RNN loop uses previous time step's hidden state to predict current output in the PyTorch tutorial

devpramod · November 13, 2020, 3:01am

class RNN(nn.Module):
def __init__(self, input_size, hidden_size, output_size):
    super(RNN, self).__init__()

    self.hidden_size = hidden_size

    self.i2h = nn.Linear(input_size + hidden_size, hidden_size)
    self.i2o = nn.Linear(input_size + hidden_size, output_size)
    self.softmax = nn.LogSoftmax(dim=1)

def forward(self, input, hidden):
    combined = torch.cat((input, hidden), 1)
    hidden = self.i2h(combined)
    output = self.i2o(combined)
    output = self.softmax(output)
    return output, hidden

Hi, I’ve just begun using Pytorch and was going through the RNN example in https://pytorch.org/tutorials/intermediate/char_rnn_classification_tutorial. As per my understanding, the current time step’s output is predicted using the current hidden state. But here, the previous time step’s hidden state seems to be used. Can I get an explanation? Thanks.
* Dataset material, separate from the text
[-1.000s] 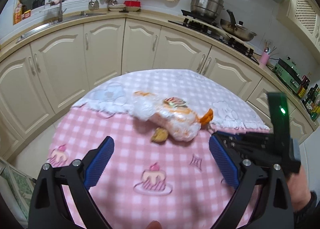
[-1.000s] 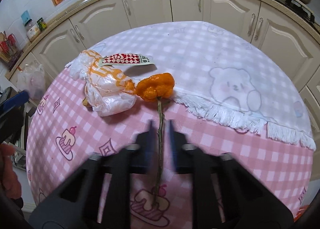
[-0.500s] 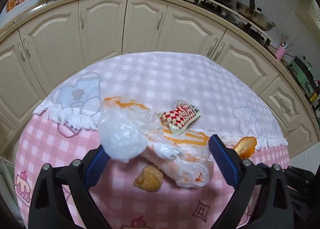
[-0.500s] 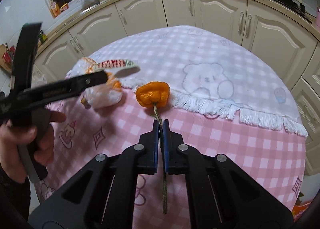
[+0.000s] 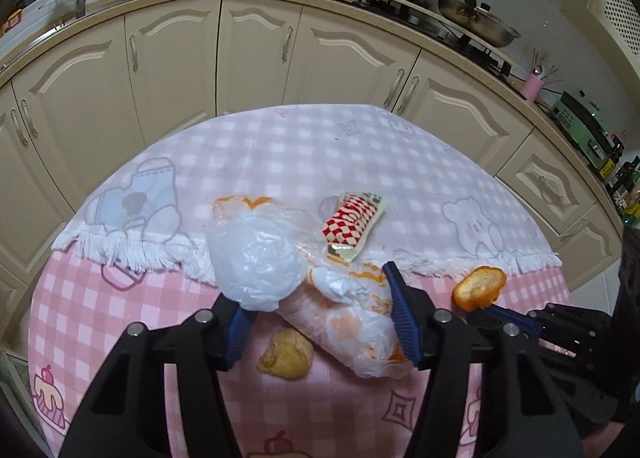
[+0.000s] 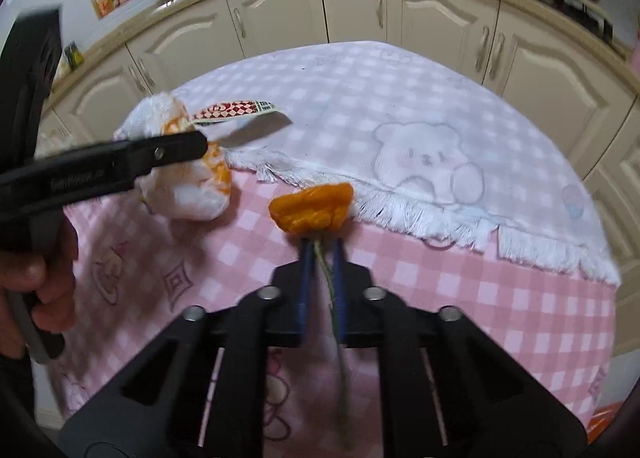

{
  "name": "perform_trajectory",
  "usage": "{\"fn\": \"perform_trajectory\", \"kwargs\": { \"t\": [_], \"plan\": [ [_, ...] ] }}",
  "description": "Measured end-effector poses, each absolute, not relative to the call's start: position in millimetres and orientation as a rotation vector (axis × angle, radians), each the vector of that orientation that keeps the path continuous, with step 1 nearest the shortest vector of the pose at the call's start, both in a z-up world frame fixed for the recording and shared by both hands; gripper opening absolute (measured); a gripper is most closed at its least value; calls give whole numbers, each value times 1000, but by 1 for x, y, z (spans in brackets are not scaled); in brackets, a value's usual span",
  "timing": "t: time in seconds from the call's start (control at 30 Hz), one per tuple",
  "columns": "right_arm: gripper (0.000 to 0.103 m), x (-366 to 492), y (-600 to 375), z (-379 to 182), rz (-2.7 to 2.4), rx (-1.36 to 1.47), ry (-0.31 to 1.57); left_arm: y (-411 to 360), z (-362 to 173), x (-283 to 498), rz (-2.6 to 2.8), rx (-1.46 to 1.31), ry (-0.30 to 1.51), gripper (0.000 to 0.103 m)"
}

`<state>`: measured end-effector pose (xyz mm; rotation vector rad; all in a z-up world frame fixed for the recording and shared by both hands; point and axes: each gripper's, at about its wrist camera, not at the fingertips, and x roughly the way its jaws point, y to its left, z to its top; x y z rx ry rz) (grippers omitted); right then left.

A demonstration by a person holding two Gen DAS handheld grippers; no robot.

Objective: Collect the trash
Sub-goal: 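Grasp the orange snack on a stick with the right tool while the left tool grasps the white plastic bag, then carry the orange snack and white bag over the blue bin and open both tools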

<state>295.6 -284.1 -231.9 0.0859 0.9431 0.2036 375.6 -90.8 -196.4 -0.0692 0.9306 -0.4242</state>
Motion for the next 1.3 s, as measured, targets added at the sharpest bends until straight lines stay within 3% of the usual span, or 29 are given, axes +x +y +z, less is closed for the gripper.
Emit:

googlebot · November 13, 2020, 4:47am

It may be a bit confusing, but it is shifted. The reason is, before the first step, you already have one a priori hidden state, and first step looke like rnn(input[0], prior_hidden) ->hidden[0]. This way, tensor sizes match in time dimension.

Abhilash_Srivastava · November 13, 2020, 4:52am

There are several variables used in a typical RNN.

Current hidden state: h_t
Last hidden state: h_t-1
Current input: x_t
Current output: o_t

In this example, h_t is computed using h_t-1 and x_t. o_t is computed using the h_t-1 and x_t.

devpramod · November 13, 2020, 6:43am

def rnn_cell_forward(xt, a_prev, parameters):

  a_next = np.tanh(np.dot(Waa,a_prev)+np.dot(Wax,xt)+ba)
  yt_pred = softmax(np.dot(Wya,a_next)+by)   

  cache = (a_next, a_prev, xt, parameters)
  return a_next, yt_pred, cache

These are the forward pass equations I’m most familiar with. At the very first time step, the initial hidden state a_prev (h[0] initialized to 0) is never used to make output predictions. Whereas in the above PyTorch tutorial, a_prev gets to make the first output prediction. Are these changes in architecture/implementation? sorry, I’m still sort of confused.

Abhilash_Srivastava · November 13, 2020, 7:35am

The implementation you posted above is different from the implementation in the Pytorch tutorial. I think your understanding is correct in both cases.

devpramod · November 13, 2020, 8:13am

Thanks!! I’ll continue to think it’s just a difference in implementation.